Task instructions:
Return, from the data that follows, each line that holds the word "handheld".

Dataset entries:
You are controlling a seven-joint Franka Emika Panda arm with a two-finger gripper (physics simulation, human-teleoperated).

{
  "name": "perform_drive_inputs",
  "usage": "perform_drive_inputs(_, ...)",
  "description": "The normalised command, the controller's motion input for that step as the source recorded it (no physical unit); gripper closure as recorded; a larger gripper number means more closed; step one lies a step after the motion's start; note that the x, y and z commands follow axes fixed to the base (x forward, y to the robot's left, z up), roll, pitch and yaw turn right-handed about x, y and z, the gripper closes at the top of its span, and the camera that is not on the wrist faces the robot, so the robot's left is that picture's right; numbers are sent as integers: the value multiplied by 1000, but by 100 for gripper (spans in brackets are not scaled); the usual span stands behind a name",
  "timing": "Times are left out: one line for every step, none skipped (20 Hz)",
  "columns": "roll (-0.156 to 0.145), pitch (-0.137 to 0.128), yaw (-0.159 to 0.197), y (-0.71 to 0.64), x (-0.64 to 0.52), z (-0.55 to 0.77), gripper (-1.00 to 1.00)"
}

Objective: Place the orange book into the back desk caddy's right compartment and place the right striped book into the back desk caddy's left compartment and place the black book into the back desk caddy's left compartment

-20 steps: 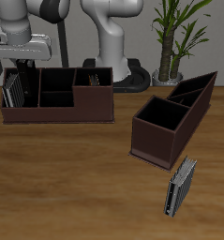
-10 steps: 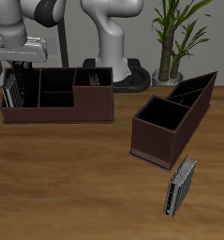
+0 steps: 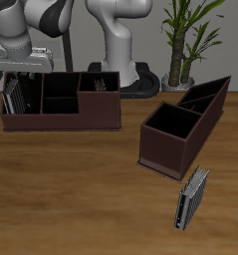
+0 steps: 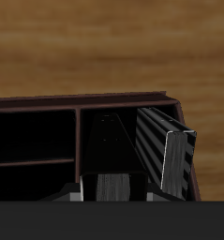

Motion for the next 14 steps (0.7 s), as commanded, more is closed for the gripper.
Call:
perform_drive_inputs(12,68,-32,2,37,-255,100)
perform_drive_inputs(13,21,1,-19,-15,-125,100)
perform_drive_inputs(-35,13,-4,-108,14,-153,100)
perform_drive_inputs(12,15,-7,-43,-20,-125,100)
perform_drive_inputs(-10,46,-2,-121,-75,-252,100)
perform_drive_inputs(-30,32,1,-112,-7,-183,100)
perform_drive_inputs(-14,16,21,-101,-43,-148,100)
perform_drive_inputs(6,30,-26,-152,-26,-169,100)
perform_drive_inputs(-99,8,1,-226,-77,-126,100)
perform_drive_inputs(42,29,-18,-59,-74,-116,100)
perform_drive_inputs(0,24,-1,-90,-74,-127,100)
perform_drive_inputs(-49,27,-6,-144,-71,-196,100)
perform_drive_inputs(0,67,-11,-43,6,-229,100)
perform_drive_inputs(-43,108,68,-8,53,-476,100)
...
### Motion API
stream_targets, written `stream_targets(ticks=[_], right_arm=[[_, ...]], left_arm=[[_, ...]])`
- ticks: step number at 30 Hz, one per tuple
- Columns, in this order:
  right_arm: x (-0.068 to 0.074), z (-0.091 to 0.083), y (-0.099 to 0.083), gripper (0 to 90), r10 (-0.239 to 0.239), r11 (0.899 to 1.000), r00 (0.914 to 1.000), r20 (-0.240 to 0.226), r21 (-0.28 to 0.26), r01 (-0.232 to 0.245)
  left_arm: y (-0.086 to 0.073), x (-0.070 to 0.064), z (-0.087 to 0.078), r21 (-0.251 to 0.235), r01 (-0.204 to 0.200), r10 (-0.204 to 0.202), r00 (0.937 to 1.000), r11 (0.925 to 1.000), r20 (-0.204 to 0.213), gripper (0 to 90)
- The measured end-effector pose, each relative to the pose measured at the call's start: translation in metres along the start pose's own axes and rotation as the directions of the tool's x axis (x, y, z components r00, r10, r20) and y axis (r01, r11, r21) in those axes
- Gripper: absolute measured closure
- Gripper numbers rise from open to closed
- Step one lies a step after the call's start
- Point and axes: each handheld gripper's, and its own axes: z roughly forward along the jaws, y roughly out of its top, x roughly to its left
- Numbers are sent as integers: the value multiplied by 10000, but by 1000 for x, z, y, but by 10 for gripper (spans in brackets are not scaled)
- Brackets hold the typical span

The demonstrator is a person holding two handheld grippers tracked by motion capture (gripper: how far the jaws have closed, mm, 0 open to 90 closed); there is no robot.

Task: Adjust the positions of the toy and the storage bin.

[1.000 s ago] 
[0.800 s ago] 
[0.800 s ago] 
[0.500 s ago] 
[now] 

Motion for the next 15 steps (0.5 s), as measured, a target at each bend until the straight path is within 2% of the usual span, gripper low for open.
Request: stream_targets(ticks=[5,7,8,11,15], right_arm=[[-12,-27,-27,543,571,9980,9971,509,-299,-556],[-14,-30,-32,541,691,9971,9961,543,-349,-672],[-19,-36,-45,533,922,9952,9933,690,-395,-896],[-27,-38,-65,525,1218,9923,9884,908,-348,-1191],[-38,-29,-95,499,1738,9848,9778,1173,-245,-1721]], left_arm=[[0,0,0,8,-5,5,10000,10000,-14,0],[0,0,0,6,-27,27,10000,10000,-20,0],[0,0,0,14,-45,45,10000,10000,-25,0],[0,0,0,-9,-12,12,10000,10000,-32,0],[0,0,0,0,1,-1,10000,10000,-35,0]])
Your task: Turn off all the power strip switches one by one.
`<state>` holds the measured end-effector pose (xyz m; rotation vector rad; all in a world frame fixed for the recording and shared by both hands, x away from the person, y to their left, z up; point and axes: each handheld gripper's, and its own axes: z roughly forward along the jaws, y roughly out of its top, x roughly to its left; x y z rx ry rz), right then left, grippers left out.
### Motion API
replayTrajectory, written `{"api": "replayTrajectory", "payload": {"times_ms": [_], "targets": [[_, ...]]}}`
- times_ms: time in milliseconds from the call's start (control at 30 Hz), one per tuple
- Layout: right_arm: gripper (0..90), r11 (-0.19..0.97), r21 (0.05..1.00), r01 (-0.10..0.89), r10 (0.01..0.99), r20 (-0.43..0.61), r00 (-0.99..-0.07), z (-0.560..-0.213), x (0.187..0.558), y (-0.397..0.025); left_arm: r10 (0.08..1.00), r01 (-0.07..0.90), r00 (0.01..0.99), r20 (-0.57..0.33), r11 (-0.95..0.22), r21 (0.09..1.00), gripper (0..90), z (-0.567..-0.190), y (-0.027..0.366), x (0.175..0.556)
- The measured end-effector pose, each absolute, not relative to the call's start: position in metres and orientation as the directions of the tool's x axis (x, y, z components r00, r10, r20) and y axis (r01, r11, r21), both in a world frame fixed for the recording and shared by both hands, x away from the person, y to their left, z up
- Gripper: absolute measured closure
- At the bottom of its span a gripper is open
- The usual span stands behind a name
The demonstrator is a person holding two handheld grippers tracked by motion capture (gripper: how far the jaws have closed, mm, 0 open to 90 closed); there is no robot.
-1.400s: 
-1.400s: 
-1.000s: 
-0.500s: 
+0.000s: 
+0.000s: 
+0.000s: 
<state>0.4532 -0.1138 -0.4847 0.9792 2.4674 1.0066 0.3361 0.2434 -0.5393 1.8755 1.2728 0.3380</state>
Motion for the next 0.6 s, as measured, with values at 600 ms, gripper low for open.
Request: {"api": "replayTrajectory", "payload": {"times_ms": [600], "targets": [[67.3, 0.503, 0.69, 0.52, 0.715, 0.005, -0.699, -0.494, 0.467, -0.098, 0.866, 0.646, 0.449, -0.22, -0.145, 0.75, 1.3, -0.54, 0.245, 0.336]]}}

Answer for this exercise:
- Point and axes: each handheld gripper's, and its own axes: z roughly forward along the jaws, y roughly out of its top, x roughly to its left
The demonstrator is a person holding two handheld grippers tracked by motion capture (gripper: how far the jaws have closed, mm, 0 open to 90 closed); there is no robot.
`<state>` holds the measured end-effector pose (xyz m; rotation vector rad; all in a world frame fixed for the recording and shared by both hands, x away from the person, y to their left, z up; point and axes: each handheld gripper's, and its own axes: z roughly forward along the jaws, y roughly out of its top, x roughly to its left; x y z rx ry rz), right then left, grippers left out.
The demonstrator is a person holding two handheld grippers tracked by motion capture (gripper: how far the jaws have closed, mm, 0 open to 90 closed); there is no robot.

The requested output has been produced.